Dataset extract:
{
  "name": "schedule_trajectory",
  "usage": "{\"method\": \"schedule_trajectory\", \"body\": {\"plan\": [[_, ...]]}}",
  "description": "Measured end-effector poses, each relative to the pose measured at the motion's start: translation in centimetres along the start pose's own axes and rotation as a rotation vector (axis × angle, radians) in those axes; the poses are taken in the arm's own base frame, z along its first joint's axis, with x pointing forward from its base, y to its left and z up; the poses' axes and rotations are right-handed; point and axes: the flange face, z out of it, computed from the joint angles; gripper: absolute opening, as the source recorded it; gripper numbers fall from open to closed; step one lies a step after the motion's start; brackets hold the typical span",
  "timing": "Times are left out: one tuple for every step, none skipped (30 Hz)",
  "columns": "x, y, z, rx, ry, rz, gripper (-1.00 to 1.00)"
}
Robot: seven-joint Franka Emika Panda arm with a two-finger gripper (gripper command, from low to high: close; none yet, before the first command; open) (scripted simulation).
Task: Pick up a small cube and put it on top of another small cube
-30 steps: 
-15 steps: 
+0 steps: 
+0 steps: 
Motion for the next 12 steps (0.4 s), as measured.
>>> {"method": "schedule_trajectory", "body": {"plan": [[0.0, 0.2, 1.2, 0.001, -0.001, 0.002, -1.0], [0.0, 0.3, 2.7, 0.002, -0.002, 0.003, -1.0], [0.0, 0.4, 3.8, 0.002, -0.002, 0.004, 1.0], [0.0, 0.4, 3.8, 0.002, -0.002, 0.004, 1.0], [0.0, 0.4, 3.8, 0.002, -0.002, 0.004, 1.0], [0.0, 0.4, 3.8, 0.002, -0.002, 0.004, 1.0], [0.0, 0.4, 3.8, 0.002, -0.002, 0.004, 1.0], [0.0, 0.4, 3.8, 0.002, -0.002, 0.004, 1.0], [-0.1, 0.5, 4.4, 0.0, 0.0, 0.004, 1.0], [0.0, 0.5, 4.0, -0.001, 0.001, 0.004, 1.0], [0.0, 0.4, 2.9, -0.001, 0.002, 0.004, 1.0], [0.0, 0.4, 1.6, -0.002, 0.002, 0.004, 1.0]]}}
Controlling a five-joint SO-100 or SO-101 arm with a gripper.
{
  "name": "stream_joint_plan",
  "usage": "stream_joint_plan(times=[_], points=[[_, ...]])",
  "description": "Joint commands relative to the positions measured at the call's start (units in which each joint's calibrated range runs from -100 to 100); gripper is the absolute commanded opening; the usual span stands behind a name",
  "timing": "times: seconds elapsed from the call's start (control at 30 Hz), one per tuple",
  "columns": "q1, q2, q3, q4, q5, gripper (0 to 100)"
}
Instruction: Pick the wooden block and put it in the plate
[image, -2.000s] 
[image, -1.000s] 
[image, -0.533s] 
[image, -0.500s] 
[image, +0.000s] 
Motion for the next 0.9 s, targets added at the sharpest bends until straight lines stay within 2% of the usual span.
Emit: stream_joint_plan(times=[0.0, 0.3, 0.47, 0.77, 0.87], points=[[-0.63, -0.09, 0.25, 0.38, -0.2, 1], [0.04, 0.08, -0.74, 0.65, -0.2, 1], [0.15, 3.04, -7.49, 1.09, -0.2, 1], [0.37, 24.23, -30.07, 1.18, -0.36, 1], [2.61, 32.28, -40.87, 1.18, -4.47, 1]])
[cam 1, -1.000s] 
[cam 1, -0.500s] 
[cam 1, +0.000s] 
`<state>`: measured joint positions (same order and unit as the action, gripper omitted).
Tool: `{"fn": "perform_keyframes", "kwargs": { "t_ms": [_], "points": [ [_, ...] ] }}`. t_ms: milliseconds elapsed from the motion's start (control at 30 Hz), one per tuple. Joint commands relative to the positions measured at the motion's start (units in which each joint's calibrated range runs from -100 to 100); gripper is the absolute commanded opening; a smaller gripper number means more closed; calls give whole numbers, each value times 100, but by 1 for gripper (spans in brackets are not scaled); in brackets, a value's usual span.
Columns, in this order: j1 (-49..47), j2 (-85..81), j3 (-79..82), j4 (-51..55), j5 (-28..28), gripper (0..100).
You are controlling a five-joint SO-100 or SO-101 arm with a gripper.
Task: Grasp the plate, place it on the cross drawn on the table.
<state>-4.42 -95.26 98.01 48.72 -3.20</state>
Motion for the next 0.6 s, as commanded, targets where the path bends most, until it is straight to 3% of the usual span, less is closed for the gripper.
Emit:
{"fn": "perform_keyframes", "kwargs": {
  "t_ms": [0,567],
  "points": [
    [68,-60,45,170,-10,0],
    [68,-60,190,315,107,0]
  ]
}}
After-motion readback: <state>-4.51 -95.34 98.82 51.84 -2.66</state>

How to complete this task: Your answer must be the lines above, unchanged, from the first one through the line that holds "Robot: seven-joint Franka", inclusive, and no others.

Exercise answer:
{
  "name": "schedule_trajectory",
  "usage": "{\"method\": \"schedule_trajectory\", \"body\": {\"plan\": [[_, ...]]}}",
  "description": "Measured end-effector poses, each relative to the pose measured at the motion's start: translation in centimetres along the start pose's own axes and rotation as a rotation vector (axis × angle, radians) in those axes; the poses are taken in the arm's own base frame, z along its first joint's axis, with x pointing forward from its base, y to its left and z up; the poses' axes and rotations are right-handed; point and axes: the flange face, z out of it, computed from the joint angles; gripper: absolute opening, as the source recorded it; gripper numbers fall from open to closed; step one lies a step after the motion's start; brackets hold the typical span",
  "timing": "Times are left out: one tuple for every step, none skipped (30 Hz)",
  "columns": "x, y, z, rx, ry, rz, gripper (-1.00 to 1.00)"
}
Robot: seven-joint Franka Emika Panda arm with a two-finger gripper (gripper command, from low to high: close; none yet, before the first command; open) (scripted simulation).

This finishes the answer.